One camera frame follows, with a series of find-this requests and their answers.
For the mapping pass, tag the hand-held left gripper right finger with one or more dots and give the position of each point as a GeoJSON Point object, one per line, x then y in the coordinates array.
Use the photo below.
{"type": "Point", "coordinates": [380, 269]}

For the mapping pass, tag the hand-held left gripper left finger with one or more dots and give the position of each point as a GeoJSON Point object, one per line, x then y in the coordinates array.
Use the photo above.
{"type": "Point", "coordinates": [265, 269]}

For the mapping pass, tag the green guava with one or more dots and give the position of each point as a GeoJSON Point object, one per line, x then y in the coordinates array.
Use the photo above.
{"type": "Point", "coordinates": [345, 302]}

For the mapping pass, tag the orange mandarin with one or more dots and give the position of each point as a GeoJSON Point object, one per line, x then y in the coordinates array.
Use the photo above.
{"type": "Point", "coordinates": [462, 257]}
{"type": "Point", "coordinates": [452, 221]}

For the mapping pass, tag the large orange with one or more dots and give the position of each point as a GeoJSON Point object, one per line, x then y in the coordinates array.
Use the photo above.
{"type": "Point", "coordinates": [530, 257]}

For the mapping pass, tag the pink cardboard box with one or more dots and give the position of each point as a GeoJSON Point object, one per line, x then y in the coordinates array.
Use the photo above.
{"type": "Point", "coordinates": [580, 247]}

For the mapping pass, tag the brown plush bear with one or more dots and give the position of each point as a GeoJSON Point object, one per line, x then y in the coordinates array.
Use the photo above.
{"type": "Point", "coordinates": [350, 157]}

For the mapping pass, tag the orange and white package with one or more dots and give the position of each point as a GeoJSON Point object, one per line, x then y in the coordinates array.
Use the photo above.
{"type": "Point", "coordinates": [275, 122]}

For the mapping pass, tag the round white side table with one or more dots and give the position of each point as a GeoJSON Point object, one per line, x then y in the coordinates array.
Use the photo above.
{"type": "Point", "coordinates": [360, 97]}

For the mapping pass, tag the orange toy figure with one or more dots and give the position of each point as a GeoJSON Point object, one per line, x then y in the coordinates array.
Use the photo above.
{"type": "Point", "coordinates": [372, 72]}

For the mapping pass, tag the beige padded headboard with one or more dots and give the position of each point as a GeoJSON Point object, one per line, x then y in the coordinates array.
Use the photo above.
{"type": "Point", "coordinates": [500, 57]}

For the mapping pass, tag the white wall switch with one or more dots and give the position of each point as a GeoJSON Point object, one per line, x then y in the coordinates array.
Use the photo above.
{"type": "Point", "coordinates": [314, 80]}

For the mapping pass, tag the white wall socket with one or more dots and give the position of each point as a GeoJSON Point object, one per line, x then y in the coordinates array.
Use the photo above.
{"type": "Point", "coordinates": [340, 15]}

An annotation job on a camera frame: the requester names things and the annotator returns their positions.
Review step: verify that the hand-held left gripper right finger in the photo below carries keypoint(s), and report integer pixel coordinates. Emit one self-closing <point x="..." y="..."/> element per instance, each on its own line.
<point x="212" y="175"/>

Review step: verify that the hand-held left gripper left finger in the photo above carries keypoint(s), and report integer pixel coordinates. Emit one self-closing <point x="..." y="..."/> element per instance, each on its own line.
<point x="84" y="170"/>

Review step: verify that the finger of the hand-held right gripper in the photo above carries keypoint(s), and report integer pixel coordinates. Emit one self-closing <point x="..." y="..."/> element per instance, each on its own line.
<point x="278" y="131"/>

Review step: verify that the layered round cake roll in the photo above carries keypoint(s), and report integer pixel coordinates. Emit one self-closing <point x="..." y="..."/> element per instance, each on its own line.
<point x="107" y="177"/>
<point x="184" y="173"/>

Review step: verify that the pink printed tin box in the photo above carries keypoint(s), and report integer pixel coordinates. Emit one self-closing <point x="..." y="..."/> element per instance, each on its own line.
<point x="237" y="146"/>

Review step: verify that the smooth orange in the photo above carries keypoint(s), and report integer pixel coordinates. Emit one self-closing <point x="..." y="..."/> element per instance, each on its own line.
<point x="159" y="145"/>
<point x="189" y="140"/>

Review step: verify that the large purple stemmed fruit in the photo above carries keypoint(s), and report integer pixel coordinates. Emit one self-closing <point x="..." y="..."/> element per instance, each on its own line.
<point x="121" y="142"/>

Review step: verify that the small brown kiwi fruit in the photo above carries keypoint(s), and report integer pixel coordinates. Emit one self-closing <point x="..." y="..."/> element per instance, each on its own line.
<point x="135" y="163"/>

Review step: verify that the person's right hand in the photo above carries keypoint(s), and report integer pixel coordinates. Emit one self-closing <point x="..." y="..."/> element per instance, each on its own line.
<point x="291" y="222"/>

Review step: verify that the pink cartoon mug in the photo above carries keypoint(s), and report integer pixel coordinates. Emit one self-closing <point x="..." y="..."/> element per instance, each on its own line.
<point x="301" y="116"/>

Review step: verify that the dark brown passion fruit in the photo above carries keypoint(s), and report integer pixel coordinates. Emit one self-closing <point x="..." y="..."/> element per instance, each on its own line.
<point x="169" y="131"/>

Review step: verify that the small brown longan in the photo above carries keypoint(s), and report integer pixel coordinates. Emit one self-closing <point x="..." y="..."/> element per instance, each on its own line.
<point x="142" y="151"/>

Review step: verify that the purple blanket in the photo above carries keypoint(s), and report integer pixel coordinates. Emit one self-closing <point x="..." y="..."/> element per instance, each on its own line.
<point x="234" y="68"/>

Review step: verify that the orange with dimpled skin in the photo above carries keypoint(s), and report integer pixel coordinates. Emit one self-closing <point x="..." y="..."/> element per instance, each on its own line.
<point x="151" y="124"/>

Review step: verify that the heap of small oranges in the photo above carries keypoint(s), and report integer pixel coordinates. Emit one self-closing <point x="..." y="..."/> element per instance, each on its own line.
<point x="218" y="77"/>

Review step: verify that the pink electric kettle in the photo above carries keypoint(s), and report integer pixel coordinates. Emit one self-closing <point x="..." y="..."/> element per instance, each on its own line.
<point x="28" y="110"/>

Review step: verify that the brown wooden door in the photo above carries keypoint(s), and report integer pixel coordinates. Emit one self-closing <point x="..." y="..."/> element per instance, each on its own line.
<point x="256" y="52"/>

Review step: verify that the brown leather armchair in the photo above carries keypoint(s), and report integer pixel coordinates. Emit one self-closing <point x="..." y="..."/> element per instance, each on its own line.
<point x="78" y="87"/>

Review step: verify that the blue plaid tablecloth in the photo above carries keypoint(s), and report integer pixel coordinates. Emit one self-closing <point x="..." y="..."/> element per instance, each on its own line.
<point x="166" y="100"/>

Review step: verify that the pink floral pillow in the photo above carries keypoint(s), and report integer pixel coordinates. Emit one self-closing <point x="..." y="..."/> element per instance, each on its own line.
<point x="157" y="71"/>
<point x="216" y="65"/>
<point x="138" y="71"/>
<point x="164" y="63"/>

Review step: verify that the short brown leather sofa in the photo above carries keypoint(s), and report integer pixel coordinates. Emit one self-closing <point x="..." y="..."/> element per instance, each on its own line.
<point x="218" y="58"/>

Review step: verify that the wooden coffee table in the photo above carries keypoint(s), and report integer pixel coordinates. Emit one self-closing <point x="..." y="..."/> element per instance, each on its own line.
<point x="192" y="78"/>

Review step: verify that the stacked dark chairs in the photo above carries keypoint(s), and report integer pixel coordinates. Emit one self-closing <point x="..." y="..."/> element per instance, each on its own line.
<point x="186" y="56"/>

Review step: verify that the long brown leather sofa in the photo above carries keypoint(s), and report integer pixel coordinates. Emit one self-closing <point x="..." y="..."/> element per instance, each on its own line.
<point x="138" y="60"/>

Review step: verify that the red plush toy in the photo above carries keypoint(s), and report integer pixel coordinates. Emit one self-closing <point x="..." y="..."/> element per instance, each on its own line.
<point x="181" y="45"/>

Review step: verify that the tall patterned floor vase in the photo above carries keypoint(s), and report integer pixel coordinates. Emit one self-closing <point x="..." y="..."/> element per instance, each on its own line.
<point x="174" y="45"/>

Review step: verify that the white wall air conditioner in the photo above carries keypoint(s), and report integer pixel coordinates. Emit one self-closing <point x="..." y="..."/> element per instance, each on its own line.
————
The task. Output, exactly and with nothing else, the lines from the line containing "Review step: verify that the tall" to the end of the entries.

Answer section.
Review step: verify that the tall patterned floor vase in the photo above carries keypoint(s), and report integer pixel coordinates. Emit one self-closing <point x="..." y="..."/> element per instance, each on its own line.
<point x="174" y="45"/>

Review step: verify that the white wall air conditioner in the photo above carries keypoint(s), and report integer pixel coordinates. Emit one self-closing <point x="..." y="..."/> element per instance, each on its own line.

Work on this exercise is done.